Can one ping a NIC by MAC

You might have better luck using the tool arping instead. The tool ping works at the layer 3 level of the OSI model, whereas arping works at layer 2.

You still need to know the IP of the system however with this tool. There are 2 versions of it, the standard one included with most Unixes (Alexey Kuznetsov's) is the version that can only deal with IP addresses.
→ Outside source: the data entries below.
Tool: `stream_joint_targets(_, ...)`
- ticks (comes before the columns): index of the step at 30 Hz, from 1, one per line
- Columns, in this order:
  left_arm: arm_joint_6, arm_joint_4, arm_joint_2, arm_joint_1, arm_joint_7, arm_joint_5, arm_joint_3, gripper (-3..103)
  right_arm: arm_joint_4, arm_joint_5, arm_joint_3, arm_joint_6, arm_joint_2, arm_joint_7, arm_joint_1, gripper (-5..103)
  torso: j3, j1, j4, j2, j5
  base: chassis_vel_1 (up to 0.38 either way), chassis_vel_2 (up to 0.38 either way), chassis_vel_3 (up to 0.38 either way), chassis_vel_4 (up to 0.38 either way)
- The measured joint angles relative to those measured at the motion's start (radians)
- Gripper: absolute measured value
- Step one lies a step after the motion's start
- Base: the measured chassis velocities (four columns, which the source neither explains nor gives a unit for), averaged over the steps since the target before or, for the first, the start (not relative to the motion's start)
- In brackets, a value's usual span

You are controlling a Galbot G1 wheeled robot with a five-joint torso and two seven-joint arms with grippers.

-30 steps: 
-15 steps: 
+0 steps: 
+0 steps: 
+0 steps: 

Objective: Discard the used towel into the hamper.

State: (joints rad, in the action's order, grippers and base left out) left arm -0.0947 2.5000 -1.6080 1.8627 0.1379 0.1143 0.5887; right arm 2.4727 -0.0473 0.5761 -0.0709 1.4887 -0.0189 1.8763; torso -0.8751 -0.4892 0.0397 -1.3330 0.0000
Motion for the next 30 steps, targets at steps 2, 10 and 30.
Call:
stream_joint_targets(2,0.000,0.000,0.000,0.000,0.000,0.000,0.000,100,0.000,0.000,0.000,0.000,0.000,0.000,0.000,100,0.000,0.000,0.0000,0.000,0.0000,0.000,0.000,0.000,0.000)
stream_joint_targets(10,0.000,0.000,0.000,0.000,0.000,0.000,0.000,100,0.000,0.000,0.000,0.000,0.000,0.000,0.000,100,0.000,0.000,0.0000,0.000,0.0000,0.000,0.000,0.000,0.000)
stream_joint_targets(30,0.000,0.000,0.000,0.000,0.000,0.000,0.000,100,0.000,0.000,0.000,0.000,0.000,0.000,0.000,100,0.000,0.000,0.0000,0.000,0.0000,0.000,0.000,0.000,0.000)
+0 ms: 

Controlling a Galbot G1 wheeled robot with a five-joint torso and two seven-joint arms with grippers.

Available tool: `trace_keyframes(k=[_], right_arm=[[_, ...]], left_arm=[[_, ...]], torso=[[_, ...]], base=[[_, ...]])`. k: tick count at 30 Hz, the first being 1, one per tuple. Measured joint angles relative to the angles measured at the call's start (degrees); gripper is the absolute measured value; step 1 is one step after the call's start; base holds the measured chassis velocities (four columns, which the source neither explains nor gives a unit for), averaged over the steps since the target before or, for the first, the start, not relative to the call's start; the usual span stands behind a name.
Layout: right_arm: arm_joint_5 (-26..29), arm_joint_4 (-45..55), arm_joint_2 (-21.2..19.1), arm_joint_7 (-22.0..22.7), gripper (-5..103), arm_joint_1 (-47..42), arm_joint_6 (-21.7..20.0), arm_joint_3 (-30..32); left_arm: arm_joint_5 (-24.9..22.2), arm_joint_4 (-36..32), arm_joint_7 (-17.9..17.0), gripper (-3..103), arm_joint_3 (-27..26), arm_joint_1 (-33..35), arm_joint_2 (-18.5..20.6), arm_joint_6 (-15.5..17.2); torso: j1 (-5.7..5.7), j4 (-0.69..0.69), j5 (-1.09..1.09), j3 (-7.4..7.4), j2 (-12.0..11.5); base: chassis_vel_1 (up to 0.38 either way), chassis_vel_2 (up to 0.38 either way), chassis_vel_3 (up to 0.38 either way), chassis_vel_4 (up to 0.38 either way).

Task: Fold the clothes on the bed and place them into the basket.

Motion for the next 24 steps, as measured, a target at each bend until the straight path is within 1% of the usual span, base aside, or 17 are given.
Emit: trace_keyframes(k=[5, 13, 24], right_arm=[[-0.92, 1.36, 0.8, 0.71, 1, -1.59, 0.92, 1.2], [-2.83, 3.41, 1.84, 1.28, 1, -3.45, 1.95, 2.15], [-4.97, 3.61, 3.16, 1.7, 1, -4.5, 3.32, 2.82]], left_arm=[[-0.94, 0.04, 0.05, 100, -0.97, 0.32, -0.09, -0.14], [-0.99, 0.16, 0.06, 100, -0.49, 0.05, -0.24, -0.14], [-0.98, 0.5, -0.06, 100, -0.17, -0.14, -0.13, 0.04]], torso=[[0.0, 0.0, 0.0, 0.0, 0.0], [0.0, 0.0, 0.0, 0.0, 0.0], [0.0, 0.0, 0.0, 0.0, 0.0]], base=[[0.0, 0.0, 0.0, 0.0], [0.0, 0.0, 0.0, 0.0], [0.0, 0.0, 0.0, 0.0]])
The other version (Thomas Habets') supposedly can query using MAC addresses.

$ sudo arping 192.168.1.1 -c 1
ARPING 192.168.1.1 from 192.168.1.218 eth0
Unicast reply from 192.168.1.1 [00:90:7F:85:BE:9A]  1.216ms
Sent 1 probes (1 broadcast(s))
Received 1 response(s)

arping works similarly to ping except instead of sending ICMP packets, it sends ARP packets.

Getting a system's IP using just the MAC

Here are a couple of methods for doing the reverse lookup of MAC to IP.

  1. nmap

    $ nmap -sP 192.168.1.0/24
    

    Then look in your arp cache for the corresponding machine arp -an.

  2. fping

    $ fping -a -g 192.168.1.0/24 -c 1
    

    Then look in your arp cache, same as above.

  3. ping

    $ ping -b -c1 192.168.1.255
    

    Then look in your arp cache, same as above.

  4. nbtscan (windows only hosts)

    $ nbtscan 192.168.1.0/24
    
    Doing NBT name scan for addresses from 192.168.1.0/24
    
    IP address       NetBIOS Name     Server    User             MAC address      
    ------------------------------------------------------------------------------
    192.168.1.0 Sendto failed: Permission denied
    192.168.1.4      MACH1            <server>  <unknown>        00-0b-12-60-21-dd
    192.168.1.5      MACH2            <server>  <unknown>        00-1b-a0-3d-e7-be
    192.168.1.6      MACH3            <server>  <unknown>        00-21-9b-12-b6-a7
    

You cannot ping a normal NIC because NIC alone does not send any replies.

Only a running computer is able send replies

Normal network interface cards do not send any replies by themselves. They always need a running software on the computer to do so.

When the CPU of the computer is powered down then there is no running software which would send a reply to a ping.

Wake-on-LAN is unidirectional

Wake-on-LAN allows the computer to let just the NIC be partially powered on to receive Ethernet frames and look for the magic wake-up sequence in them but the NIC will still not send any reply. Wake-on-LAN is strictly unidirectional. There are no responses sent.

Exceptions

There are certain special NICs which could send replies by themselves like for example ones implementing a complete TCP handshake offload.


The ether-wake command will work by mac address, so surely you (a) won't need an IP address and (b) can send the command without harm (if it's already awake, waking it will have no impact?)

You can see the list of your existing arp cache by using arp -an and grepping for your MAC to get the IP of the target host. However, because arp is a cache, it may have been "timed out" of the cache (and still be 'awake'). You then may have to use a brute force method to find it's IP, such as:

 sudo nmap -sP 192.168.2.0/24 | less  

(and then look for 00:0c:0d:ef:02:03) - provided firewalls and other such things don't get in the way!